The cultural conservatives like to say that the courts in MA and CA have begun tinkering with the age old definition of marriage, but that’s not the case at all. The courts in this country began tinkering with the commonly accepted definition of marriage way back in 1948, when the California Supreme Court declared the state law banning interracial marriage unconstitutional on the basis of the 14th amendment to the US Constitution in the Perez case. At that time, interracial marriage was extremely rare, and the vast majority of states didn’t allow the practice. After the ruling, Gallup took a national poll, and 95% of white Americans said they disapproved of interracial marriage. They were as disgusted and outraged with interracial marriage as today’s Christians and conservatives are with gay marriage. Even in 1967, when the US Supreme Court invalidated all anti-miscegenation laws anywhere as unconstitutional in the Loving vs. VA case, the vast majority of white Americans still disapproved of interracial marriage.

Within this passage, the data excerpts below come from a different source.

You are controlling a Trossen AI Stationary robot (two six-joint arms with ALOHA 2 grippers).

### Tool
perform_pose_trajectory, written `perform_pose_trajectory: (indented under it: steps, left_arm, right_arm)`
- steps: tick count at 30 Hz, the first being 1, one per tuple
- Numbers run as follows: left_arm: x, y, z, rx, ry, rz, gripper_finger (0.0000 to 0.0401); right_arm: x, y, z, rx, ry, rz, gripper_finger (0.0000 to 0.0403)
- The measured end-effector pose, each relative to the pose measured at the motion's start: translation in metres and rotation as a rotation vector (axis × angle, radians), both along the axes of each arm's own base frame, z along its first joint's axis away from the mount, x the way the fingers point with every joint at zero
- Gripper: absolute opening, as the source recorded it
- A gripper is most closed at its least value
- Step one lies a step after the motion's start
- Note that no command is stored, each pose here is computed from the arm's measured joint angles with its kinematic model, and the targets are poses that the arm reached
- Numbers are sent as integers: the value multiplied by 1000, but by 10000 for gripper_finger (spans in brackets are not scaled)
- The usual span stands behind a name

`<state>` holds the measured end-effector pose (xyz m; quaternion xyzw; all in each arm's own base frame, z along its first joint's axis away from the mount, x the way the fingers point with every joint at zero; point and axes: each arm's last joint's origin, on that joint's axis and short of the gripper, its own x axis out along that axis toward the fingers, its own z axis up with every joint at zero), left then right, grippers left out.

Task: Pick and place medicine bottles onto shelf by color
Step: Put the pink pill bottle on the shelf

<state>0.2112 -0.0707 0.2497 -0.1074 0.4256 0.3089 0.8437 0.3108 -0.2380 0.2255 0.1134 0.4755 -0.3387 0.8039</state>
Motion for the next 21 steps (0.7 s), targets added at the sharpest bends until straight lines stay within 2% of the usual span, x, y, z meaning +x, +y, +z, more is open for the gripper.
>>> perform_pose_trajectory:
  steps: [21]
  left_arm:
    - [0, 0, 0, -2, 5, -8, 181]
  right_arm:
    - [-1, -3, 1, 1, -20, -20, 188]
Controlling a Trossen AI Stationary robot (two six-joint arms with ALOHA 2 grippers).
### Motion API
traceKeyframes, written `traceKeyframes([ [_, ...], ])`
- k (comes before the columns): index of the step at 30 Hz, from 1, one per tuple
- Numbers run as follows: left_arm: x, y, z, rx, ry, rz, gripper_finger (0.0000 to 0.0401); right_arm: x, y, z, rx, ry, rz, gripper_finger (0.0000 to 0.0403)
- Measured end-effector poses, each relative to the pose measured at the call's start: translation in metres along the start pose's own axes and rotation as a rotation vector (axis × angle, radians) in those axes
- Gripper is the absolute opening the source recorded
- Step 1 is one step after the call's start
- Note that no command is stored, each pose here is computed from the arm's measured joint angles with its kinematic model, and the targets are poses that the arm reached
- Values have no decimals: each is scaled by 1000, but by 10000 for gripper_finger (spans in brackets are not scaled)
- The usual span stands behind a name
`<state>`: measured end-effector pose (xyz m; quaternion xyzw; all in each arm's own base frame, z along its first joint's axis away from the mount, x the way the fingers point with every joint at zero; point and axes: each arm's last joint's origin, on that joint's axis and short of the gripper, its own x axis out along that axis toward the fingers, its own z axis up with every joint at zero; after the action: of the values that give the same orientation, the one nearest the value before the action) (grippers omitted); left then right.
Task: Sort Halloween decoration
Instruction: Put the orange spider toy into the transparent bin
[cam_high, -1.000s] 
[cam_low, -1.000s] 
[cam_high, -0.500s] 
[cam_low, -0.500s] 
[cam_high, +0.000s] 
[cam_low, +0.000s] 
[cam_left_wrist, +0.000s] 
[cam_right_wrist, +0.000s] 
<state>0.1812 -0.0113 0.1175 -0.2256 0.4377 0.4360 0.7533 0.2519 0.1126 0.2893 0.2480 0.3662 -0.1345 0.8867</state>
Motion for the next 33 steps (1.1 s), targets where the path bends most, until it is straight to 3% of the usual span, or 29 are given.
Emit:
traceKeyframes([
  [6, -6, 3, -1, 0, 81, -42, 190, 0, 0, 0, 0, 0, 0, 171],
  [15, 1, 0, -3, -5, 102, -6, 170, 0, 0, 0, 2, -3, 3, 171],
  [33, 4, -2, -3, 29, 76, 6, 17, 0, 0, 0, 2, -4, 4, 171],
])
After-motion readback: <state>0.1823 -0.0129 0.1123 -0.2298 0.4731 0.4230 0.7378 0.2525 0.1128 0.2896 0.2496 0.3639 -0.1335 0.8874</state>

The Focus on the Family types also like to say that homosexual marriage came about because of our rejection of God, and flows naturally from the same judicial activism that gave us legal abortion. But they never mention the rulings on interracial marriage that set the very precedents that the gay marriage ruling are based on. They can’t; unlike previous generations of Christians, today’s evangelicals profess to love interracial marriage. They condemn anyone who opposes it as a “racist” or a “hater” or a “bigot”. (Never mind that that means just about 100% of the Christians in America in 1948 were racists and haters and bigots.) So they have to deny the obvious, and they do – they claim that legalizing interracial marriage was not only just and fair and the Christian thing to do, but also that it in no way led to gay marriage being legalized.

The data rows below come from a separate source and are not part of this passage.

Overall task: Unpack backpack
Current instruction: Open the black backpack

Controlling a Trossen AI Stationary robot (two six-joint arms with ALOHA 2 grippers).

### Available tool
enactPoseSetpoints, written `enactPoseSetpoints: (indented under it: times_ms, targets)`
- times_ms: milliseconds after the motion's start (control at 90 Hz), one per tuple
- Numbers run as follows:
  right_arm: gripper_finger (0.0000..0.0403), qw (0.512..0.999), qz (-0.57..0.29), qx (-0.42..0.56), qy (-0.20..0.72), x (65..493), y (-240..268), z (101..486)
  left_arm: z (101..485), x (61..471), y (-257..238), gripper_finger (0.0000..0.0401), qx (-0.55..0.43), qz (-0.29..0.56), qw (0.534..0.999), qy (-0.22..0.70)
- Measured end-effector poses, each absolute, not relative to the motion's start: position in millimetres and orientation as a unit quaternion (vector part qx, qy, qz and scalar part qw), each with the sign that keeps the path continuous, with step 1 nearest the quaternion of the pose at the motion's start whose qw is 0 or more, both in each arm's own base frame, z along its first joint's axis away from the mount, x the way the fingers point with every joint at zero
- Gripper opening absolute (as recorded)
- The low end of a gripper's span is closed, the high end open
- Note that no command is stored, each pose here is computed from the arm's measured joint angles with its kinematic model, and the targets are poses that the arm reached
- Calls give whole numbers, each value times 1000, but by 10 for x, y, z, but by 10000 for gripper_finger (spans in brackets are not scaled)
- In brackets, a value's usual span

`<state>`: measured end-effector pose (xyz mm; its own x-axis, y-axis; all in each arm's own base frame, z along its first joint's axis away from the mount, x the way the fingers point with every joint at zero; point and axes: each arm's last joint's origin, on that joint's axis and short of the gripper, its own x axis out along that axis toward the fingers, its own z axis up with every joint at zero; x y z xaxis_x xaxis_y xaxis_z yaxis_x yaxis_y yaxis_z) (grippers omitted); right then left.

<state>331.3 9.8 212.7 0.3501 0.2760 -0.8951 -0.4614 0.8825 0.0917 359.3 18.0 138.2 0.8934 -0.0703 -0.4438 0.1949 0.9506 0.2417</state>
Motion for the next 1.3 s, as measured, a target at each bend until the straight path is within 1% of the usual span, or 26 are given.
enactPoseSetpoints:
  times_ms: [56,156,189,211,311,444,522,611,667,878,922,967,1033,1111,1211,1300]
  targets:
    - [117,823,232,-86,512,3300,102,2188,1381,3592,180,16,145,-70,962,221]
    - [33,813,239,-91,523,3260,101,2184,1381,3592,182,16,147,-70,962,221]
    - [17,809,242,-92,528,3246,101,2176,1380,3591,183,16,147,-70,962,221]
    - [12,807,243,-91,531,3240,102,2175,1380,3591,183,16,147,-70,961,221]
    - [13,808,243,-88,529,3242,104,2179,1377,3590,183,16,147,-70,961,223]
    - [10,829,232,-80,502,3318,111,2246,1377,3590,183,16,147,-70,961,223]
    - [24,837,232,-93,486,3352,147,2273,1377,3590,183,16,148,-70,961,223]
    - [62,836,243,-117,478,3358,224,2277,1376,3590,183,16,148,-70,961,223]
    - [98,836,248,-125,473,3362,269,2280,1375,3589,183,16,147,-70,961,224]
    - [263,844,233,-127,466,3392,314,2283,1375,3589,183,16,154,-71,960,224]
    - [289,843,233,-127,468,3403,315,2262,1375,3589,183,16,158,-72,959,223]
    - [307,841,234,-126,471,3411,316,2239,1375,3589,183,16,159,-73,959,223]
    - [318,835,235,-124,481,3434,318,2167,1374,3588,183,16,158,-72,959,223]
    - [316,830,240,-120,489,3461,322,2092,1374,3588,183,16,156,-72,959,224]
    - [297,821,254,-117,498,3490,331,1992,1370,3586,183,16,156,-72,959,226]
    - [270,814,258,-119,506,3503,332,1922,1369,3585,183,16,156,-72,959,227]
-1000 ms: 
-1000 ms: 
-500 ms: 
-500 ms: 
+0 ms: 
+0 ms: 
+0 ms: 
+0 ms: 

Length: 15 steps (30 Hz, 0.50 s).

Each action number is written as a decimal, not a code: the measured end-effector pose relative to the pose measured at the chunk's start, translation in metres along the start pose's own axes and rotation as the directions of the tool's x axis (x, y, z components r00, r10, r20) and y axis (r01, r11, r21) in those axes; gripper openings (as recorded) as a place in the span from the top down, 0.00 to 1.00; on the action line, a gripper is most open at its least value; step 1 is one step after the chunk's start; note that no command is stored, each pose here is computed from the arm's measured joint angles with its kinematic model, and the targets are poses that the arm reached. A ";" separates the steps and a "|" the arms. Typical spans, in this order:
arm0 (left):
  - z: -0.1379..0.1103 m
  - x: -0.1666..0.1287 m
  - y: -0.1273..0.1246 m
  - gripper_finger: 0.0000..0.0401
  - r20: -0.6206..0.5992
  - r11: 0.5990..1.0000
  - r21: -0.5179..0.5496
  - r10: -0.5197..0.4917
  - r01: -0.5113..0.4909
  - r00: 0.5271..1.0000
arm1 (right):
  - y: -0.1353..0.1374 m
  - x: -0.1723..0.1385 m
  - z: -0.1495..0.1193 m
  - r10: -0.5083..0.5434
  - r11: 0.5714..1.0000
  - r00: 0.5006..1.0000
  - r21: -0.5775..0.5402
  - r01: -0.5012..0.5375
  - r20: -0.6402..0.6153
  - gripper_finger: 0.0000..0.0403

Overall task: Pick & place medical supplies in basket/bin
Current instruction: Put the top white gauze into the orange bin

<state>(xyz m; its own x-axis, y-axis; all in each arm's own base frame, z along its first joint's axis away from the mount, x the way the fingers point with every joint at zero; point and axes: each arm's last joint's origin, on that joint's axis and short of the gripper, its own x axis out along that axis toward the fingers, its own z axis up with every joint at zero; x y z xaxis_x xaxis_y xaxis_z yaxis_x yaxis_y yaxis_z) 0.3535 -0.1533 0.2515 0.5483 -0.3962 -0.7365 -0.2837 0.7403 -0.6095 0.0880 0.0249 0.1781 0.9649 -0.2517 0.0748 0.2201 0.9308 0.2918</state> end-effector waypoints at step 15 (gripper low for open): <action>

Which is simply absolute nonsense. Anyone can go read the full opinion of the case in Massachusetts that led to gay marriage being legal there. Here’s the ruling. Go through and see how many times the judges refer to Loving vs. VA. I’ll save you the trouble – it’s 25. (They also refer to the Perez case 12 times.) It’s no exaggeration to say that the Goodridge ruling was clearly based on the precedents set in Loving and Perez rulings. And not only are the rulings the same, the arguments of the plaintiffs and defendants are almost exactly the same in both cases.